The International Gallery18 September – 2 October
Liverpool Biennial 2010
Curated by James Brady and Janette Porter (http://www.hightideuk.org/)
Ditch it
Environmental activism by play, art, and small and large animals, coordinated by Swedish art and agriculture initiative Kultivator.
Kultivator is located on a flat limestone island that lacks natural rivers. Instead, there are man made ditches, that already since century’s are leading water away from the island to the sea, to create more ground for cultivation and pastures. This has resulted in more land for people to feed on, but is also causing serious problems in the Baltic sea. The ditches carry the water quickly out, bringing with it nutrients leaking out from fertilized fields. This overfeeding of the sea results in an overproduction of algae, and dying seabeds due to lack of oxygen.

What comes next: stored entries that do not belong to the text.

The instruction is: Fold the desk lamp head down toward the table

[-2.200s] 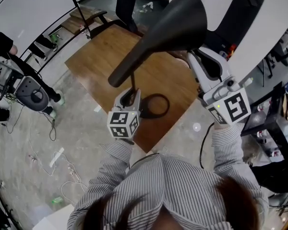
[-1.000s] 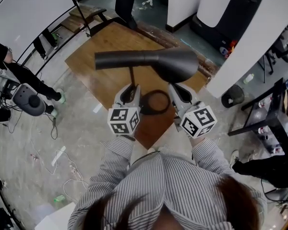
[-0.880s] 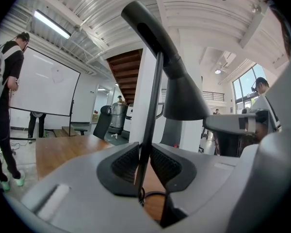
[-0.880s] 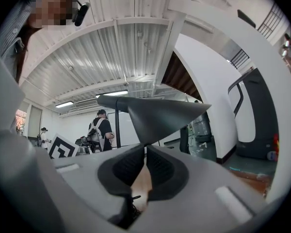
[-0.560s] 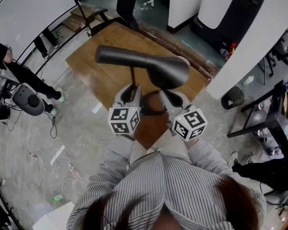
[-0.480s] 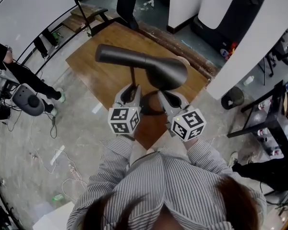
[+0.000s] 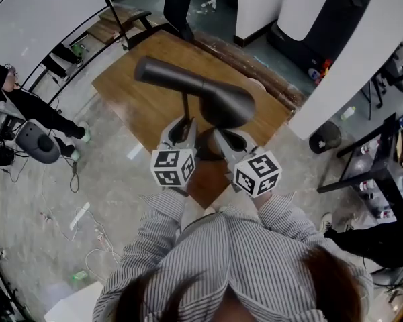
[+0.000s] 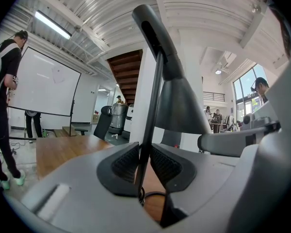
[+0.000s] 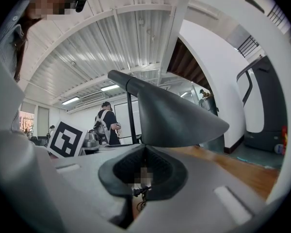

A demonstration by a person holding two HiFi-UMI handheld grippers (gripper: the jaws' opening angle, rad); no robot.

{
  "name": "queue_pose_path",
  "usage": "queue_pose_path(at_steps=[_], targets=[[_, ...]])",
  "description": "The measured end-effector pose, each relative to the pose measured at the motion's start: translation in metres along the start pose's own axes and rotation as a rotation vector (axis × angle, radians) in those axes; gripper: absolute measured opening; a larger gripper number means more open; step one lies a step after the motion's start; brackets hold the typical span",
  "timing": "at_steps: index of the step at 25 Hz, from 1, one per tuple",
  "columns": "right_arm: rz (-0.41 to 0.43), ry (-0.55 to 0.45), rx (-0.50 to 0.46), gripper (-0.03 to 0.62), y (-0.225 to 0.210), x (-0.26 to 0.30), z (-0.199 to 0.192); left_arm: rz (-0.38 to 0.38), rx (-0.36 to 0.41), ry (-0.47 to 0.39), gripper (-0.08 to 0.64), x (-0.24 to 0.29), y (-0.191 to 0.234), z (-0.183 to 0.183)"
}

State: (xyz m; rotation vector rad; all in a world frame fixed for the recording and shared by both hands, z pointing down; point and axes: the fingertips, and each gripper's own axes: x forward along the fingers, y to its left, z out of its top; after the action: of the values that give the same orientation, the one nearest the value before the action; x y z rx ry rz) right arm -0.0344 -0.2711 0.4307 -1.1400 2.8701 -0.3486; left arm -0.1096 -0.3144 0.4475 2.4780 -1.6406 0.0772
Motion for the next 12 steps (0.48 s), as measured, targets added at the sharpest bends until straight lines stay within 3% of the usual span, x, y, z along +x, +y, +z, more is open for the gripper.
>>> queue_pose_path(at_steps=[12], targets=[[0.029,-0.004,0.009,0.000,0.0023,0.0008,-0.0001,-0.006,0.003,0.000,0.061,-0.0001,-0.0026,0.0004]])
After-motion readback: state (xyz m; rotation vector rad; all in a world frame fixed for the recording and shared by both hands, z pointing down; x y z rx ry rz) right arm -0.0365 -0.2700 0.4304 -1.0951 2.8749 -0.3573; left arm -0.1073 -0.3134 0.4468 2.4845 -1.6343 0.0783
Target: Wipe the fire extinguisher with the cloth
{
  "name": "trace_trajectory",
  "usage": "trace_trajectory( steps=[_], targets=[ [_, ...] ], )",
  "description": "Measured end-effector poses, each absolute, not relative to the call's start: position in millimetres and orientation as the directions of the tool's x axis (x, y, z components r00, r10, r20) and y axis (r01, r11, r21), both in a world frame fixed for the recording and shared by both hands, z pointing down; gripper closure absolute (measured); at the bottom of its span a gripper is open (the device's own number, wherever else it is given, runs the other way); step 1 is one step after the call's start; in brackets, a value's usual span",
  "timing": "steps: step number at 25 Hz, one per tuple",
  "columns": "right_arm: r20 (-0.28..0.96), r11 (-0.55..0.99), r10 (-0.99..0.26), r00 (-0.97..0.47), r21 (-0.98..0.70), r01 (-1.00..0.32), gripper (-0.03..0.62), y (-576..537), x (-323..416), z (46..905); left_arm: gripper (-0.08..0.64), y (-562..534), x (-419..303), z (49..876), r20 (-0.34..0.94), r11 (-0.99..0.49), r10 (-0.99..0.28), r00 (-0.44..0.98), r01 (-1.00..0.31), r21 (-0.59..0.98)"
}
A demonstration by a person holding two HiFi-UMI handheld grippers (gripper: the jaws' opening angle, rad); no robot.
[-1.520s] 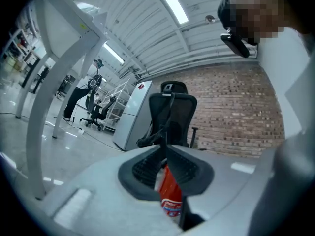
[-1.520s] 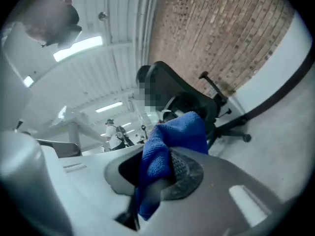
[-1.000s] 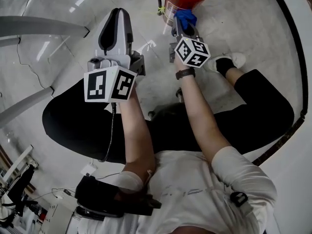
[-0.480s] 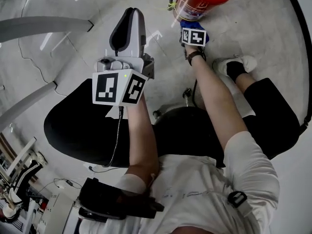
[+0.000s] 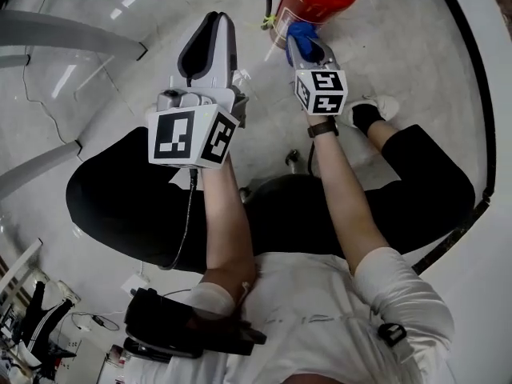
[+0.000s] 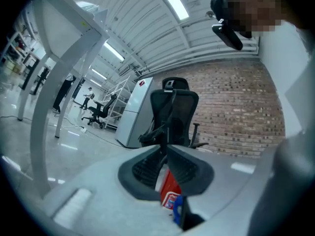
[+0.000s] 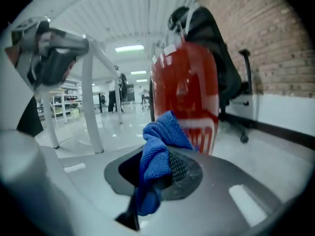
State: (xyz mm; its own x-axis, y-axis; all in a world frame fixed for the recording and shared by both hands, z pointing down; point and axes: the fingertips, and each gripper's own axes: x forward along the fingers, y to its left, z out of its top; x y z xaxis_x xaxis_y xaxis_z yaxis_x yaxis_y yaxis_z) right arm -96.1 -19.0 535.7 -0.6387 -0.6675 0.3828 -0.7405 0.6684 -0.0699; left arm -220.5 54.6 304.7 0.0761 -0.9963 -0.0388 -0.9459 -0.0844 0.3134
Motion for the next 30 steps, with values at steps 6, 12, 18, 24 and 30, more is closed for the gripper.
trace_trajectory(
  steps=[6,12,18,24,30],
  targets=[
    [0.0,0.644,-0.756,-0.655,0.179,-0.743,0.529,-26.3,-114.5,335.6,0.518,66.8,-232.3,317.0,0.045,-0.03,-0.998,0.036,-0.989,0.143],
    [0.064,0.653,-0.719,-0.692,0.401,-0.642,0.531,-35.3,-137.3,364.0,0.512,71.2,-240.0,326.0,0.074,-0.013,-0.997,0.019,-0.996,0.086],
    [0.441,0.747,-0.661,-0.607,0.465,-0.475,0.532,-21.9,-137.1,548.9,0.506,64.5,-231.0,338.9,0.075,-0.036,-0.996,0.04,-0.998,0.055],
    [0.712,0.831,-0.551,-0.435,0.421,-0.365,0.531,-15.2,-103.7,716.4,0.506,62.5,-226.4,348.4,0.095,-0.042,-0.994,0.048,-0.997,0.057],
    [0.834,0.877,-0.447,-0.323,0.337,-0.344,0.535,-14.8,-93.3,779.7,0.518,72.1,-244.9,355.3,0.109,0.023,-0.994,-0.02,-0.999,0.031]
  ],
)
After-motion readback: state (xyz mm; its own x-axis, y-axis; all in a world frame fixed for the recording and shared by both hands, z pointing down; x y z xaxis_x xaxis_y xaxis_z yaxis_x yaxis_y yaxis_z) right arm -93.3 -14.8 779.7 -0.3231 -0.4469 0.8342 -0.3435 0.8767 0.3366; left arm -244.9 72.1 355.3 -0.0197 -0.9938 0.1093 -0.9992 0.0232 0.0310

Already since years, commercial fishing outside the coast of the island has ceased, and the beaches clog of rotting or poisonous algae, making it hard to play in the shallow water. In the inland the plants and animals living in small freshwater pools and swamps has less and less space to live and breed. The process is a matter of both time and space. If the fresh water is contained and stays on the island longer, microorganisms and larger animals and plants can process the nutrients in the water. If a little bit of land/space is given back to the wetlands, more can eventually be used in the sea. This is a well known fact, but due to slow bureaucratic procedures and land owner issues little happens on a large scale. Time and nutrients passes…

In May 2010, Kultivator dug a pool next to one of these ditches. The water from the ditch was led into the pool and kept there. Water, plants and animals from natural pools was added to it, and a solar powered pump installed to give oxygen. In a small pool like this, it is beneficial if the water is sometimes stirred, what ducks and larger animals normally would do. Unfortunately, no wild ducks introduced themselves, so the village kids, with their remote control boat, some plastic toys and their dog would do that work during the summer. Meanwhile, under the surface, more and more microorganisms established themselves. Dragon flies appeared over the pool. Five freshwater mussels was put in, and to make it possible for them to reproduce, three goldfish were introduced. After a few weeks, shoals of small fish appeared. Probably the offspring of the goldfish. As a result of a project from a visiting artist the Asian water ferm Azolla was added, that can double its biomass in two days, under ideal conditions. It did. The Azolla was harvested to be used as green fertilizer on the raised beds of Kultivator, and fed to chickens and pigs. The pool is now containing salamanders, goldfish, frogs, bugs, worms, barbie dolls, some sunken ship and mussels and all these other little things we don’t know the name of. It also contained and processed nutrients that all this lived from during the five months it existed. The sea never even knew.